Two Cayman Island hedge funds have appealed a US court ruling that State-owned Irish Bank Resolution Corporation can avail of sovereign immunity to avoid being sued in the US by bond holders who lost money in its restructuring.
The funds – Fir Tree Capital Opportunity Master Fund and Fir Tree Value Master Fund – bought $200 million (€148 million) of subordinated Anglo Irish Bank bonds in November 2010 and unsuccessfully sued the bank in the US courts in 2011 after the Government forced bondholders to take write-downs on the value of their subordinated bonds as part of the bank’s restructuring.
Paul Smith, representing Fir Tree, argued in the US Court of Appeal in New York yesterday that IBRC could not avail of the 1976 Foreign Sovereign Immunity Act. The Act protects foreign governments from US litigation related to sovereign Acts, but does not apply to purely commercial activity and is often waived by treaty.
He told the court that in this case, IBRC fell under the commercial-transactions exception to the bar on US suits against a foreign nation because the Irish Government was attempting to stabilise its banking system by reorganising Anglo Irish.
Presiding judge Richard C Wesley responded that he remained unconvinced of the federal court’s jurisdiction: “Fir Tree purchased Anglo Irish bonds after the bank had been nationalised,” Wesley pointed out.
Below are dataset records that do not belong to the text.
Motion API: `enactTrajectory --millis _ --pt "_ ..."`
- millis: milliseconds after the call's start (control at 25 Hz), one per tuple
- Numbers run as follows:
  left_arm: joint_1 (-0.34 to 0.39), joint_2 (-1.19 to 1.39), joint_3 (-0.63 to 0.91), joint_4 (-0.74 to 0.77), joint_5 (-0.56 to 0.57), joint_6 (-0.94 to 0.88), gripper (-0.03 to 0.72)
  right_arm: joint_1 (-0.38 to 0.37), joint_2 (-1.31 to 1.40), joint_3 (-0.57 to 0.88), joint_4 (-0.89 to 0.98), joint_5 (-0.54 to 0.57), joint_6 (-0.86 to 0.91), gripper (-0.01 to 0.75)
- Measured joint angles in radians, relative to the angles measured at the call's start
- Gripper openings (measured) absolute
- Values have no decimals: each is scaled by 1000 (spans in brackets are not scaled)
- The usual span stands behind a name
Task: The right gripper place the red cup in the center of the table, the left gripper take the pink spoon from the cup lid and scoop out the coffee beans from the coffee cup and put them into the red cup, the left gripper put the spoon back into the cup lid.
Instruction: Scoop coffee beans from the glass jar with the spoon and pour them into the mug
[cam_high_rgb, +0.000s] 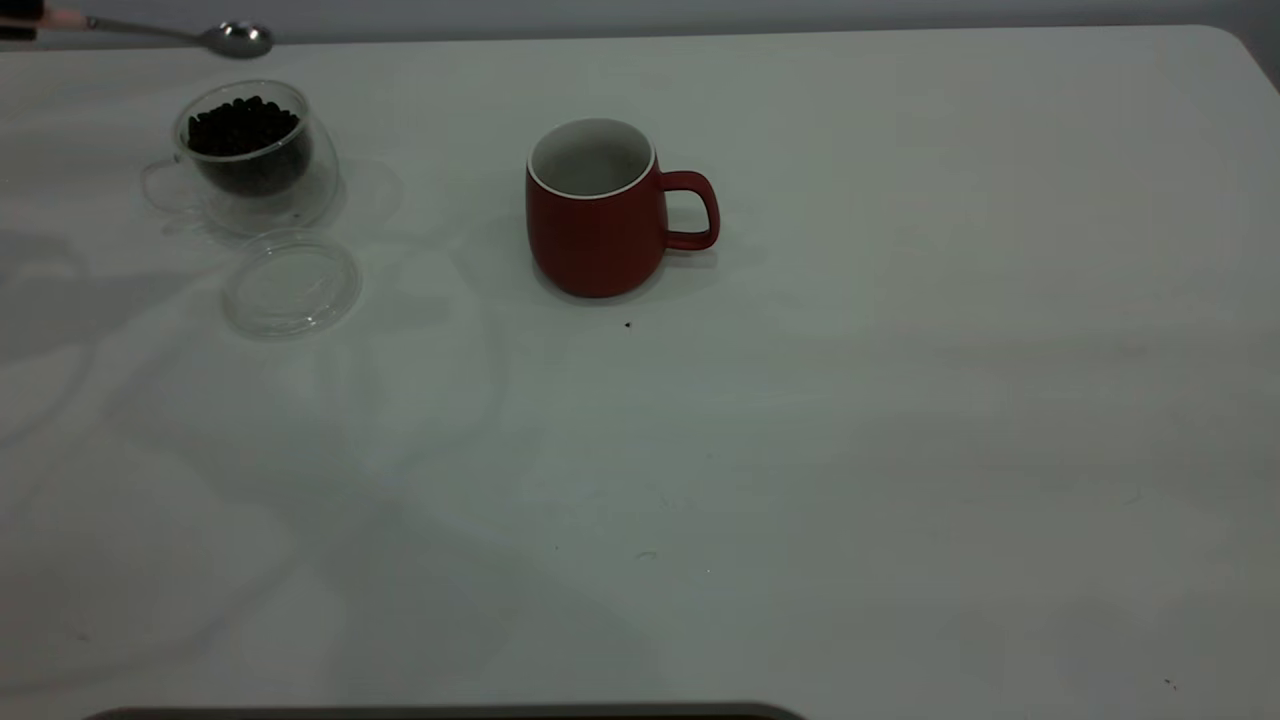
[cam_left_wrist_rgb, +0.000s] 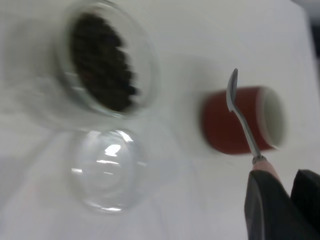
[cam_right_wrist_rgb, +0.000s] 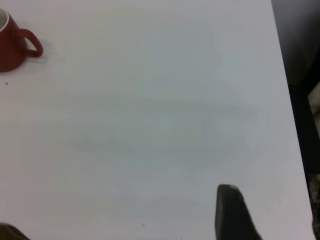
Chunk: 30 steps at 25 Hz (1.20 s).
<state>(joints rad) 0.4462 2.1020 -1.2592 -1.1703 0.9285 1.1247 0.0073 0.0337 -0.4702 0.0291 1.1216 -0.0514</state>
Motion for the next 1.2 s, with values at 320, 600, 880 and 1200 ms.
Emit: enactTrajectory --millis 320,600,880,1200 --pt "18 60 -1 -10 -157 35 119 0 0 0 0 0 0 415" --pt "18 157 -1 -221 -177 206 119 0 0 0 0 0 0 415" --pt "18 218 -2 -312 -173 287 119 0 0 0 0 1 0 415" --pt "18 234 -2 -316 -171 337 119 0 0 0 0 1 0 415"
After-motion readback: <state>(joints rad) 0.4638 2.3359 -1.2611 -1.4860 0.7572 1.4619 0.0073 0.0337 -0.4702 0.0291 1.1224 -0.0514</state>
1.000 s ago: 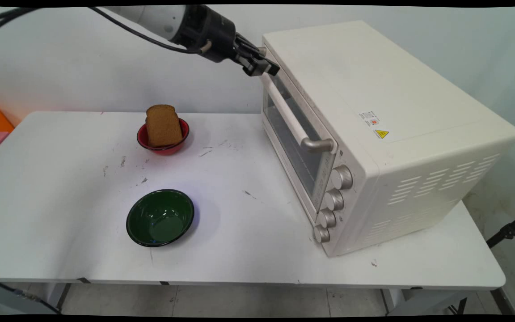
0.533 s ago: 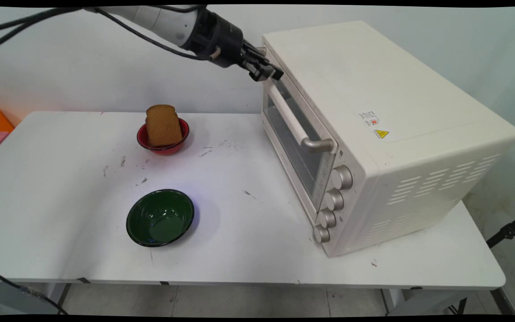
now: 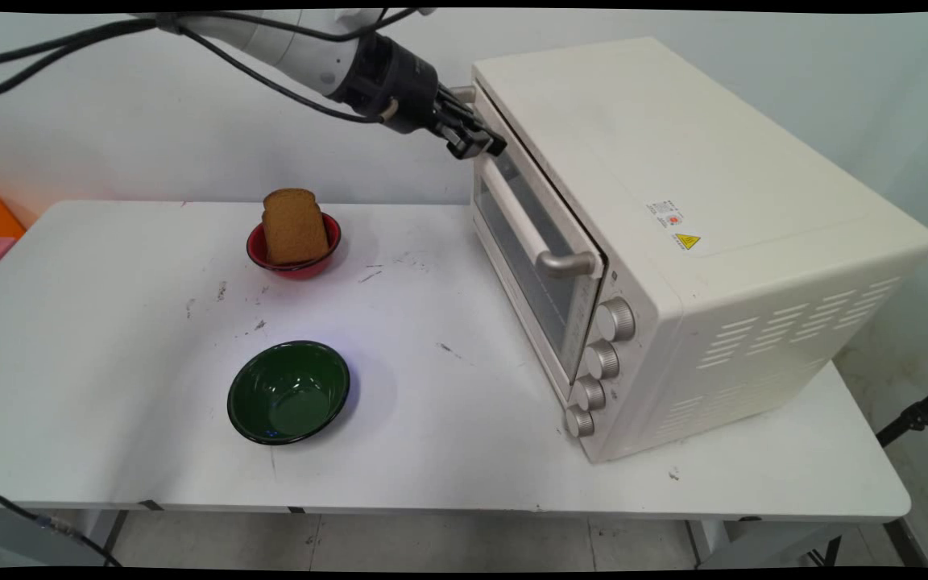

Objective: Open the oven

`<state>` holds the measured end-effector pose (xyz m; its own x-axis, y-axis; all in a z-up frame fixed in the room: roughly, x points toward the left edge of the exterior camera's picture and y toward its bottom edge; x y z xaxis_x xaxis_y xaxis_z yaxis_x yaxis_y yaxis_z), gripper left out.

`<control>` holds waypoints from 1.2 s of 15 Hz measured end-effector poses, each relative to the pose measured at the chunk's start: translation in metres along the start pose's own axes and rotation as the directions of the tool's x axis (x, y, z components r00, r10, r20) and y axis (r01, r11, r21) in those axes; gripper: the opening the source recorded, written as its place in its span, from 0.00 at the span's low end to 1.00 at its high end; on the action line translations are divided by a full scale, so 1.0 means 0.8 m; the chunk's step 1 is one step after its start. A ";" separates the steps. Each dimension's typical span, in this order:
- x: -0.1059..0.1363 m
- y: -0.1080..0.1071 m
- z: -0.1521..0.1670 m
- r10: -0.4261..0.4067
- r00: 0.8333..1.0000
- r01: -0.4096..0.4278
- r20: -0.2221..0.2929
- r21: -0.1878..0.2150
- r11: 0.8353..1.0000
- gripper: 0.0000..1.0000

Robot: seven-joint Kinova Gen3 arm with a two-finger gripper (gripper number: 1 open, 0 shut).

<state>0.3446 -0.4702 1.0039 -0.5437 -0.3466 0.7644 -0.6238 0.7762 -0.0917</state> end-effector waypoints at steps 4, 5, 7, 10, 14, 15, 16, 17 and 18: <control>-0.006 0.001 -0.002 0.006 1.000 -0.006 0.014 0.000 1.000 0.00; -0.007 0.001 -0.003 0.007 1.000 -0.007 0.018 -0.001 1.000 0.00; -0.013 0.001 -0.009 0.011 1.000 -0.011 0.029 -0.001 1.000 0.00; -0.021 -0.001 -0.017 0.014 0.999 -0.014 0.044 -0.003 1.000 0.00; -0.036 -0.001 -0.034 0.022 0.997 -0.021 0.071 -0.013 1.000 0.00; -0.041 0.000 -0.038 0.023 0.997 -0.022 0.078 -0.015 1.000 0.00; -0.045 0.000 -0.042 0.024 0.996 -0.022 0.084 -0.017 1.000 0.00; -0.050 0.001 -0.046 0.024 0.996 -0.022 0.092 -0.019 1.000 0.00; -0.056 0.002 -0.050 0.023 0.995 -0.021 0.099 -0.021 1.000 0.00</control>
<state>0.3907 -0.4325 0.9948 -0.6109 -0.3789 0.6952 -0.6003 0.7942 -0.0947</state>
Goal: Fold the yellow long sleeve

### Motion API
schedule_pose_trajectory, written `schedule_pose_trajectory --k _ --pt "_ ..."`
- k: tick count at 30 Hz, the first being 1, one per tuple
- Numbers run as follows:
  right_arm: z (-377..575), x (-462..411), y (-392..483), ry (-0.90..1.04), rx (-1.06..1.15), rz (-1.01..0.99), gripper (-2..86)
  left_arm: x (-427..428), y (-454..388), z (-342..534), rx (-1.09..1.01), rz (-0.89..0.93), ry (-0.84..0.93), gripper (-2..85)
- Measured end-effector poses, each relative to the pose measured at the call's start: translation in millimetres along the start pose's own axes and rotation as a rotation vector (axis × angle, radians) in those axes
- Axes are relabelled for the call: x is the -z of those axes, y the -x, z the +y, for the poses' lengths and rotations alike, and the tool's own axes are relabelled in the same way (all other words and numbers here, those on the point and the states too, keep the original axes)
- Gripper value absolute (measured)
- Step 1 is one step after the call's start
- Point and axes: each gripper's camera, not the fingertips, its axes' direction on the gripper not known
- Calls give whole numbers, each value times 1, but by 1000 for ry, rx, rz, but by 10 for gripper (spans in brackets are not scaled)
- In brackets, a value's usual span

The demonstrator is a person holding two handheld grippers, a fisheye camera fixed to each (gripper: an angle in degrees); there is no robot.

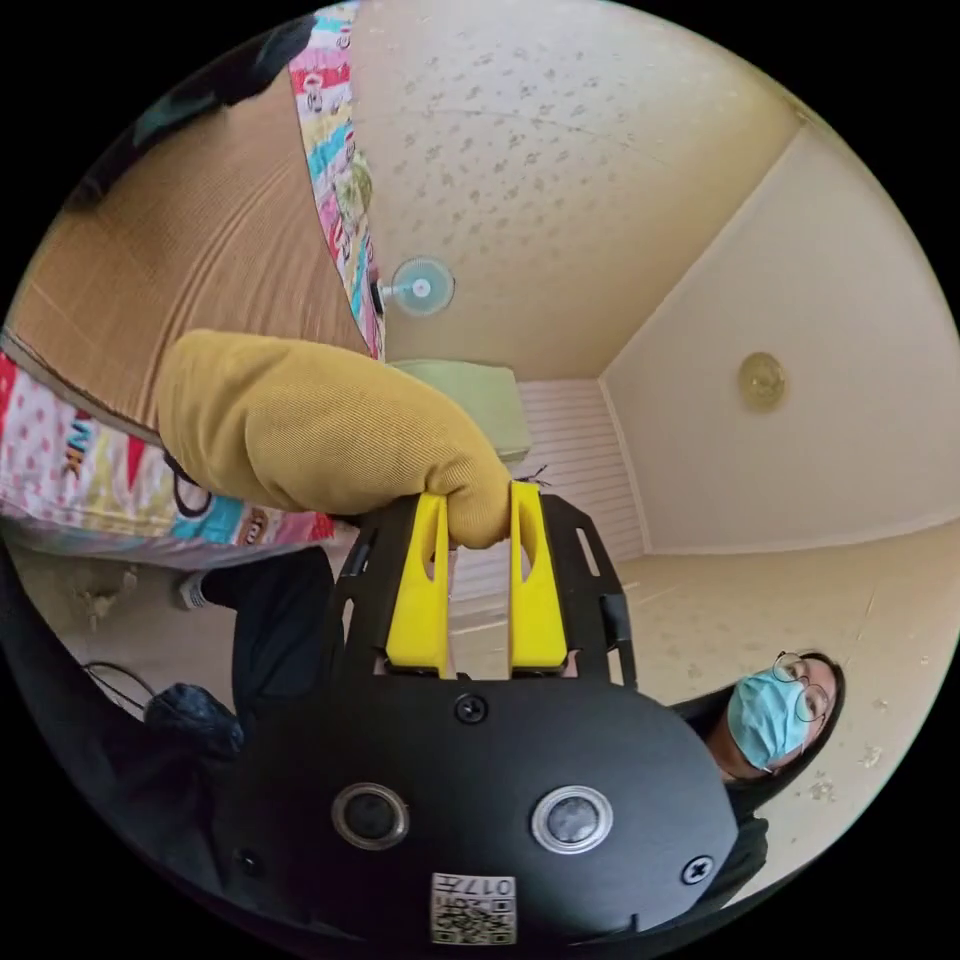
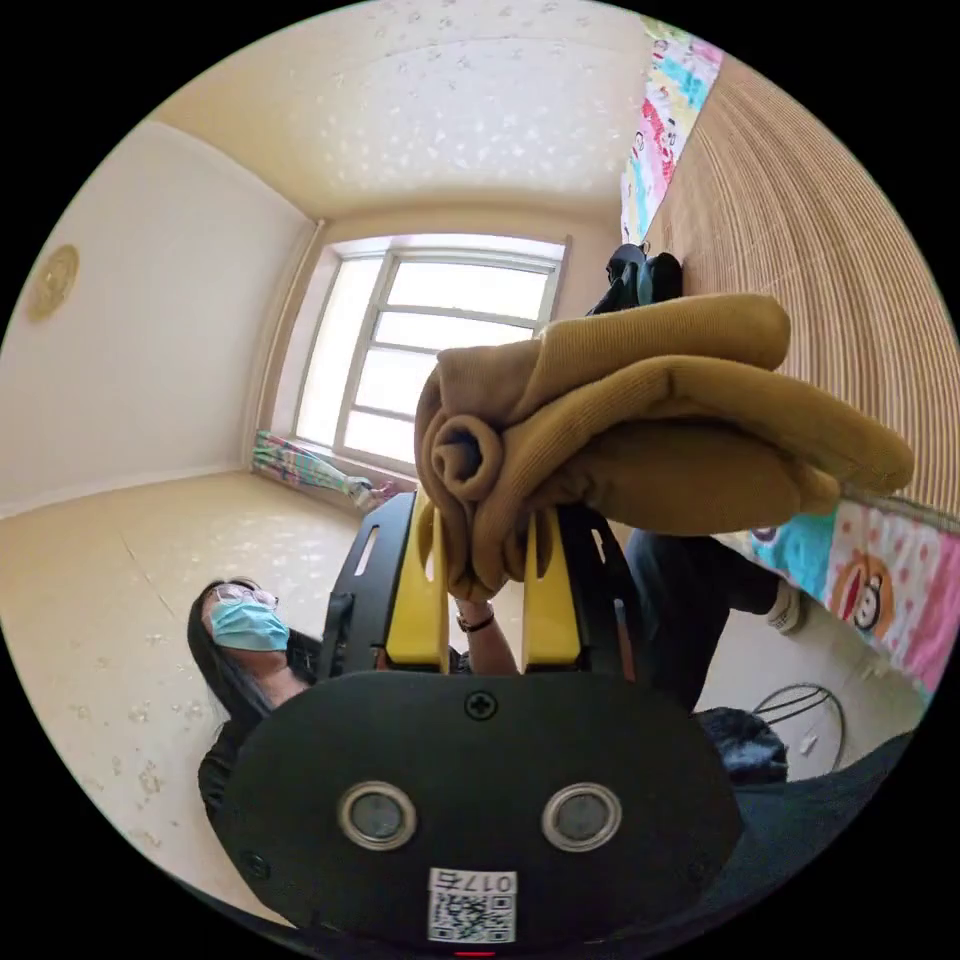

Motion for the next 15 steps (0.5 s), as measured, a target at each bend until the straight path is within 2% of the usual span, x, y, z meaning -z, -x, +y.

He said that because Anglo Irish was nationalised, Fir Tree didn’t have a simple commercial contract in New York, facing a bank: it was now having to line up with other bank creditors of the Irish Government.
IBRC’s defence attorney, Walter Stewart, highlighted this point during his allocated 12-minute court address: “They [Fir Tree] bought unsecured notes, and given that it was after nationalisation, we can guess that their discount opportunity was good,” he said, dubbing Fir Tree a “predator” in this case.
Mr Stewart added that what Fir Tree was now asking was for the assets in question to be sequestered. “They’re trying to put some kind of umbrella around these assets, to elevate their status from an unsecured debt crisis purchase to a fully secured creditor, ” he said.
Mr Stewart also argued that Fir Tree’s promised payments had been ongoing from the Irish Government.
The court reserved judgment but is expected to rule in a matter of weeks.
The hedge funds had acquired the $200 million of subordinated bonds, issued by the bank in 2005, in November 2010. The bonds were being held with the Depository Trust Company, a member of the Federal Reserve, according to Fir Tree.
They were destroyed in New York after the vault where they were stored was flooded during Hurricane Sandy last October.
Last week Fir Tree was denied its request to have the oral arguments postponed, after telling the court that a conditional deal to sell the bonds was in effect. It claimed the buyers of the bonds may or may not want to replace Fir Tree as the appellant in the case. Fir Tree’s and IBRC’s attorneys said they could not comment before a ruling on the case.